◆ Exercise objective
Any images in the material are to be dropped while every line is retyped exactly.

◆ Exercise data
______

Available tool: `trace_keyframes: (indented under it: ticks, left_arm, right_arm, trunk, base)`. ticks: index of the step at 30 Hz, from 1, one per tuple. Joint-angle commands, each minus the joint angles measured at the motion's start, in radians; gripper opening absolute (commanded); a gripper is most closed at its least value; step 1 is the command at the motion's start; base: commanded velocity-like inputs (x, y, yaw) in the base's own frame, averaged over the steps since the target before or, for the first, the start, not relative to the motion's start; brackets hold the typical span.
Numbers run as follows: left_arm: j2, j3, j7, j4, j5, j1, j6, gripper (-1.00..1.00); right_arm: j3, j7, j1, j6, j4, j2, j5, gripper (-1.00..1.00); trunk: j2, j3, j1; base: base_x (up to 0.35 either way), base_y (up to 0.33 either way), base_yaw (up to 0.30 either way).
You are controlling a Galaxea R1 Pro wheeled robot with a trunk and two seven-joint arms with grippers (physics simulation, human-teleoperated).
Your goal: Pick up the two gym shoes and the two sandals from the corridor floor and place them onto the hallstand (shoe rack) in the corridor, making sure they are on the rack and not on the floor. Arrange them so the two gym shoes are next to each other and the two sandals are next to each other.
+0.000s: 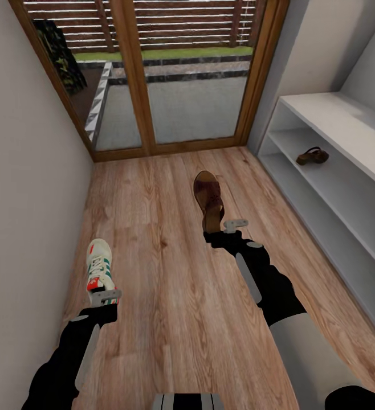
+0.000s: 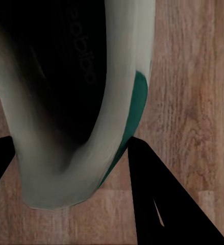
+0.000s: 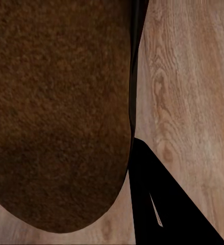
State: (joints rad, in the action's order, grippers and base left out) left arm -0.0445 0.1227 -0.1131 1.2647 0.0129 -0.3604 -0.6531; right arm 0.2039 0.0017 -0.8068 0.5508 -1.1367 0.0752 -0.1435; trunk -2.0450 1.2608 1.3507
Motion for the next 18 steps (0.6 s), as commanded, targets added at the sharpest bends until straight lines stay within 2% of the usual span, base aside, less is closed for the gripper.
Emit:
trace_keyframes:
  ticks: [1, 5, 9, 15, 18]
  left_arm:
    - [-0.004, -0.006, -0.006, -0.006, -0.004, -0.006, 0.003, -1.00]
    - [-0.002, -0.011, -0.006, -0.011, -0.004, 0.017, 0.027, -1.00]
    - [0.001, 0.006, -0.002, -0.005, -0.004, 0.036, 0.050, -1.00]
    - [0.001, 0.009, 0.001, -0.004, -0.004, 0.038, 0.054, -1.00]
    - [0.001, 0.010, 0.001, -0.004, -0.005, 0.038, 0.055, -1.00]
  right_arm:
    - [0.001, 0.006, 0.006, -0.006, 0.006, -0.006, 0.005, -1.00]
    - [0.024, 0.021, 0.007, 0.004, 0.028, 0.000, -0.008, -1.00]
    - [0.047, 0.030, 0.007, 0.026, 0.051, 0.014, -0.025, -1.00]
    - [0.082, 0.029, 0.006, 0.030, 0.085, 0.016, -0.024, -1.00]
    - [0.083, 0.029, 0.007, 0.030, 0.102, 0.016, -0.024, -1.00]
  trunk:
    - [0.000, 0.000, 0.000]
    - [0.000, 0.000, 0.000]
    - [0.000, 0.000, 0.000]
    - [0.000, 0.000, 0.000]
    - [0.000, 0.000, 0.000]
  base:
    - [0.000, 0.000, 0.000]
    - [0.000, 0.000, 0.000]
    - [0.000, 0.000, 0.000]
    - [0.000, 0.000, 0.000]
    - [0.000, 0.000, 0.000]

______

◆ Answer section
Available tool: `trace_keyframes: (indented under it: ticks, left_arm, right_arm, trunk, base)`. ticks: index of the step at 30 Hz, from 1, one per tuple. Joint-angle commands, each minus the joint angles measured at the motion's start, in radians; gripper opening absolute (commanded); a gripper is most closed at its least value; step 1 is the command at the motion's start; base: commanded velocity-like inputs (x, y, yaw) in the base's own frame, averaged over the steps since the target before or, for the first, the start, not relative to the motion's start; brackets hold the typical span.
Numbers run as follows: left_arm: j2, j3, j7, j4, j5, j1, j6, gripper (-1.00..1.00); right_arm: j3, j7, j1, j6, j4, j2, j5, gripper (-1.00..1.00); trunk: j2, j3, j1; base: base_x (up to 0.35 either way), base_y (up to 0.33 either way), base_yaw (up to 0.30 either way).
You are controlling a Galaxea R1 Pro wheeled robot with a trunk and two seven-joint arms with grippers (physics simulation, human-teleoperated).
Your goal: Pick up the two gym shoes and the two sandals from the corridor floor and place them onto the hallstand (shoe rack) in the corridor, making sure they are on the rack and not on the floor. Arrange them so the two gym shoes are next to each other and the two sandals are next to each other.
+0.000s: 
+0.000s: 
+0.000s: 
State: (joints rad, in the action's order, grippers and base left out) left arm -0.0445 0.1227 -0.1131 1.2647 0.0129 -0.3604 -0.6531; right arm 0.2039 0.0017 -0.8068 0.5508 -1.1367 0.0752 -0.1435; trunk -2.0450 1.2608 1.3507
Motion for the next 18 steps (0.6 s), as commanded, targets added at the sharpest bends until straight lines stay within 2% of the usual span, base aside, less is closed for the gripper.
Emit:
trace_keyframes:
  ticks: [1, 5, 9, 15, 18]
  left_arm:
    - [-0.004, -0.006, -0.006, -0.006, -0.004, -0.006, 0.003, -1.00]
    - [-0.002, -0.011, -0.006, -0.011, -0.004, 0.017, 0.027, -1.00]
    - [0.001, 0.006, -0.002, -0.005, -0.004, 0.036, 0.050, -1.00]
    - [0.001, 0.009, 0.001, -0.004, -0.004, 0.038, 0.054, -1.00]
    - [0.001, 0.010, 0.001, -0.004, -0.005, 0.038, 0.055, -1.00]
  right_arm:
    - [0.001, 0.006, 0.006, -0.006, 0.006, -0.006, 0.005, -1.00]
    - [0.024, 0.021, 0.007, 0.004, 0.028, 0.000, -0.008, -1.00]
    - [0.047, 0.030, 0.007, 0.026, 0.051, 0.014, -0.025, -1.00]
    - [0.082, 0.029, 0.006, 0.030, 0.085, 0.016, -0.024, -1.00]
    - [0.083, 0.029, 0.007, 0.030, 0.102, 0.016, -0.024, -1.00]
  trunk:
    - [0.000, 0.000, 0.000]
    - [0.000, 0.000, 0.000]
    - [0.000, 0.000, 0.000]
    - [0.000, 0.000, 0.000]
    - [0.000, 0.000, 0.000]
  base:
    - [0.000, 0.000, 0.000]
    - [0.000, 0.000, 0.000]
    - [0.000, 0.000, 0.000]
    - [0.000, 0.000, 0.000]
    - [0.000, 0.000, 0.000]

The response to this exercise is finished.